By Jay Holder, Atlanta Track Club

The 25th anniversary t-shirt caused such an uproar that Atlanta Track Club established a design competition so that the public could have their say.

The shirt. There is nothing more coveted. There is nothing more hated. There is nothing more anticipated. The AJC Peachtree Road Race finisher’s shirt is annually the most discussed, debated, and celebrated tradition of the world’s largest 10K.

And like almost everything about the Peachtree, how it was born and how it evolved is the stuff of legend. “It happened by accident, but we honored the accident,” said Julia Emmons, executive director of Atlanta Track Club from 1985 to 2006.

None of the “Original 110” at the 1970 Peachtree Road Race got a shirt. There wasn’t one. Finisher’s shirts weren’t a thing when the Peachtree started because road races weren’t a thing. Race founder Tim Singleton got the idea after he ran the Boston Marathon in 1971 and saw shirts for sale. So in the Peachtree’s second year, the first 250 finishers received a shirt.

The tradition of the Peachtree shirt began in 1971—when this shirt was given to 198 finishers.

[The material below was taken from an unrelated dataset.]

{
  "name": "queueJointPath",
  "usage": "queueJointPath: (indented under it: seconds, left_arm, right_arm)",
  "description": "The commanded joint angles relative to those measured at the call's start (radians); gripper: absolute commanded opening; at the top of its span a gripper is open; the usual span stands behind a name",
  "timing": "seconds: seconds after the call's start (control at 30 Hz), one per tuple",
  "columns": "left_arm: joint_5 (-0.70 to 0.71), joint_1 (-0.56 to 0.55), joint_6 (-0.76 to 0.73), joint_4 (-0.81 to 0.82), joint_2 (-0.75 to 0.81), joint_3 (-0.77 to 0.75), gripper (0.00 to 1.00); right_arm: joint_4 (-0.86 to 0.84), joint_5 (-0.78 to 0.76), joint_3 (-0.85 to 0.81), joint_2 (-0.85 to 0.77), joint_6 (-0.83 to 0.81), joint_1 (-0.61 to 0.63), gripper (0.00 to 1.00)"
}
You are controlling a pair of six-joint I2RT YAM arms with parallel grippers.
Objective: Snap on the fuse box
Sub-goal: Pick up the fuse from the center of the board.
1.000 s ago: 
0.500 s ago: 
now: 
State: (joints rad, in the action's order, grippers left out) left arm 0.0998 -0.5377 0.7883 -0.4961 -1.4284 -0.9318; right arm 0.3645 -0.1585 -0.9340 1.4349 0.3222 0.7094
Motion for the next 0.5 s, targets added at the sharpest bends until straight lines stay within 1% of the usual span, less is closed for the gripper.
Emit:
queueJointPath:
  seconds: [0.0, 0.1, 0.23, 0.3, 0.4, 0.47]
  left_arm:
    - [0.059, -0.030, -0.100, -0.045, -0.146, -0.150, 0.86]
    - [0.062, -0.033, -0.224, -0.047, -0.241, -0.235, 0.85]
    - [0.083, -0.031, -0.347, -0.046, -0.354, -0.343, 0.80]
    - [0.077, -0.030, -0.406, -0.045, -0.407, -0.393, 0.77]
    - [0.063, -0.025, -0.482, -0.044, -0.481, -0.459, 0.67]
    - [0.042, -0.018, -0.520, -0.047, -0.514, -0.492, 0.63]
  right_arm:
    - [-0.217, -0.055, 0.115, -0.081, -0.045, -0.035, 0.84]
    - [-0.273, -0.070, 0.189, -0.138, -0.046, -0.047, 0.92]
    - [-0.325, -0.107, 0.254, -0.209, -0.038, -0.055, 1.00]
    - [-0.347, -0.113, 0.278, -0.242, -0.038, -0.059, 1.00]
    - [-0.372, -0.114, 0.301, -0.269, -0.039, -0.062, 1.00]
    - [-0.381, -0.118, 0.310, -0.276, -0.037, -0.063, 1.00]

In the beginning, the Atlanta Track Club and the AJC designed the shirts—and they weren’t given to every finisher. Shirts were awarded until they ran out. For the duration of the 1970s, the faster you were, the better shot you had a shirt. In fact, when the participant size swelled to 6,500 in 1977, more than half the entrants went home empty-handed. Today, every registered runner who crosses the finish line receives a shirt. The only commonality between today’s finisher’s shirt and the original is its importance to the recipient.

“The shirt is sacred,” said Emmons.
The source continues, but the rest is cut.